## YOUR INSTRUCTIONS
What is the number of lines in the entries that contain the word "lesson"? Answer with that figure alone.

[Items listed in a dataset]
________________
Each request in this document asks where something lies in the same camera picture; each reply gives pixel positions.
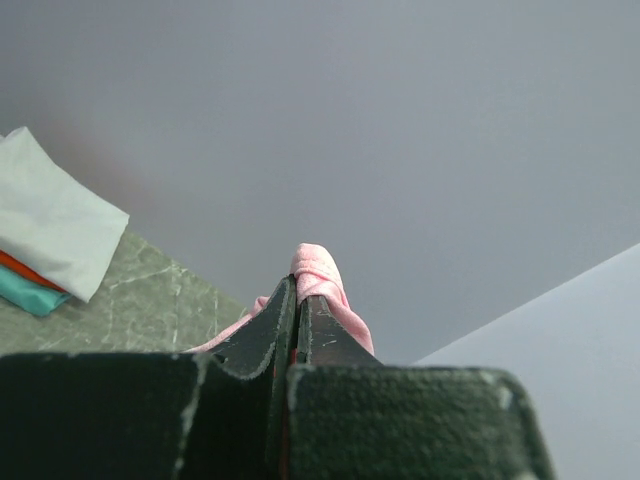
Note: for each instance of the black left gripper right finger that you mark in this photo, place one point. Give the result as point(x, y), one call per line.
point(322, 340)

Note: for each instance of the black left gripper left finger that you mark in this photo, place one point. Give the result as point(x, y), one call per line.
point(250, 350)

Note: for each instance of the pink t shirt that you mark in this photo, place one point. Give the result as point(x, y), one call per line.
point(316, 274)

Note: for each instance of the teal folded t shirt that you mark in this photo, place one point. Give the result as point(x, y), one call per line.
point(33, 298)

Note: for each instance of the white folded t shirt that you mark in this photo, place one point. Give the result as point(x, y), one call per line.
point(53, 224)

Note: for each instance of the orange folded t shirt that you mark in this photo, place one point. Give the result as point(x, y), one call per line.
point(24, 271)

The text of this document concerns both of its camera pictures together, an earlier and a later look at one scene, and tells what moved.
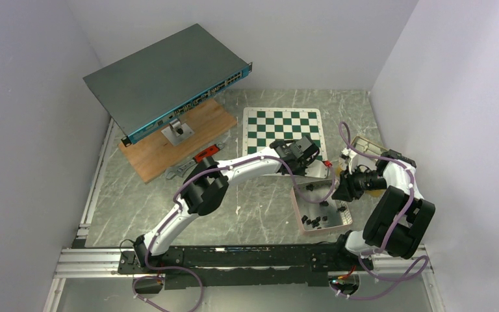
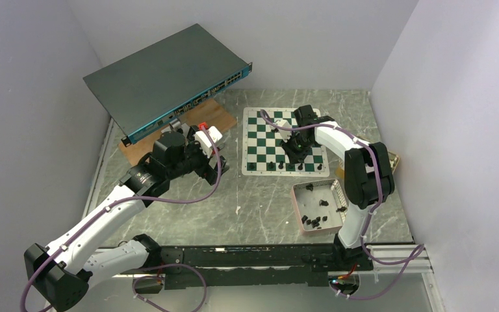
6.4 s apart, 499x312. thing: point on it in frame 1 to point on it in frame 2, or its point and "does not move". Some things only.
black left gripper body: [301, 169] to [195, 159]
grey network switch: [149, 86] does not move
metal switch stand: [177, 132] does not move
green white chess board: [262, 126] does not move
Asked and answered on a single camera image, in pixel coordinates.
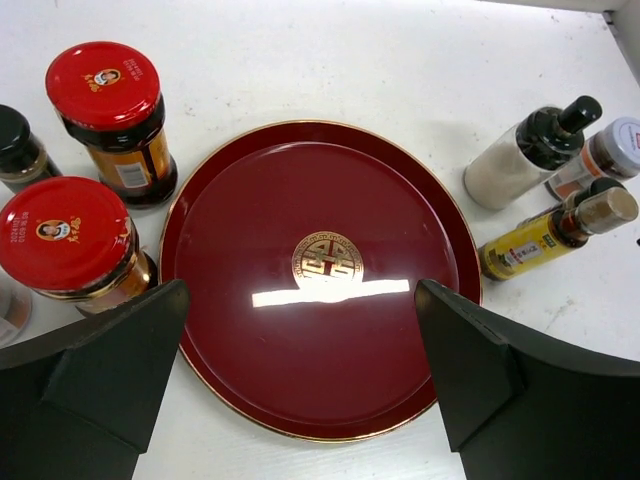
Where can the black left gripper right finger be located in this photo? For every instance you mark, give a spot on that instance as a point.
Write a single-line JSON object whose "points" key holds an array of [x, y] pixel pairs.
{"points": [[519, 404]]}

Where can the black pump white powder bottle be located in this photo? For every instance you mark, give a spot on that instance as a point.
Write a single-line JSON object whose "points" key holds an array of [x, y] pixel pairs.
{"points": [[529, 153]]}

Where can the red round tray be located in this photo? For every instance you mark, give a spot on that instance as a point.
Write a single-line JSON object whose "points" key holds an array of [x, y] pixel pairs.
{"points": [[302, 244]]}

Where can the yellow label oil bottle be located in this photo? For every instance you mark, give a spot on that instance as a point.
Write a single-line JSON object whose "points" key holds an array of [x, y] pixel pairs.
{"points": [[556, 234]]}

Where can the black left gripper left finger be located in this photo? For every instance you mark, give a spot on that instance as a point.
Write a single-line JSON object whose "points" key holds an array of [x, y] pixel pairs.
{"points": [[81, 402]]}

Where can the red lid chili jar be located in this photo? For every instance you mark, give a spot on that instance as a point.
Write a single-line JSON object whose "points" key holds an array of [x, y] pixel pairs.
{"points": [[108, 97], [71, 239]]}

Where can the white lid sauce jar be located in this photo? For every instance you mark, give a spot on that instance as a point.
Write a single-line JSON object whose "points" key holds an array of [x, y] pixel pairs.
{"points": [[612, 152], [15, 309]]}

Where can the black lid spice jar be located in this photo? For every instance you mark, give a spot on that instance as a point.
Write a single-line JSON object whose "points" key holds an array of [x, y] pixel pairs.
{"points": [[596, 187], [24, 159]]}

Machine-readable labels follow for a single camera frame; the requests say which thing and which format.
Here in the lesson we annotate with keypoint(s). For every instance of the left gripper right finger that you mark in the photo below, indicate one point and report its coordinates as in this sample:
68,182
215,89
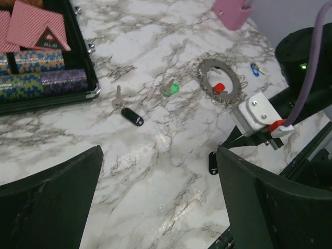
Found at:
266,210

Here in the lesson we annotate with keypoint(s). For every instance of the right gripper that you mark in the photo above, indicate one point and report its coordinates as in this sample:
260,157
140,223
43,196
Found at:
236,139

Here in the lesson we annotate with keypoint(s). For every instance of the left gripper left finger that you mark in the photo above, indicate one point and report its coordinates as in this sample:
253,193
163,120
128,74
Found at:
49,209

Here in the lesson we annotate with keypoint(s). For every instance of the metal disc keyring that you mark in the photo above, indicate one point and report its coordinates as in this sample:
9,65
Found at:
210,69

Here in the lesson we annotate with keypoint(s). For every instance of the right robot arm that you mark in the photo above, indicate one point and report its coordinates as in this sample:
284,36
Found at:
292,54

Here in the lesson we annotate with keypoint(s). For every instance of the key with red tag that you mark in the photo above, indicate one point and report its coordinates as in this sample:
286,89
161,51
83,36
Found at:
219,89

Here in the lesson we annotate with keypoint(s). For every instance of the key with green tag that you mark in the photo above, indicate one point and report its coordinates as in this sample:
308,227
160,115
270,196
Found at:
170,88

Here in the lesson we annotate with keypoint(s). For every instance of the pink holder block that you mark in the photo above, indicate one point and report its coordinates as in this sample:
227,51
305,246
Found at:
233,13

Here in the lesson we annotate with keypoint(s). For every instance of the black poker chip case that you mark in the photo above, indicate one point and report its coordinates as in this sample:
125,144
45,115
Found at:
33,79

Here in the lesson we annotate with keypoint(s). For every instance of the red card with black triangle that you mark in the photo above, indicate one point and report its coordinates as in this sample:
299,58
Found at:
36,28

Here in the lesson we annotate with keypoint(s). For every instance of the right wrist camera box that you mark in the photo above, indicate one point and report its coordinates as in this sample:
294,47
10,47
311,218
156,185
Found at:
257,114
________________
## WRITTEN ANSWER
11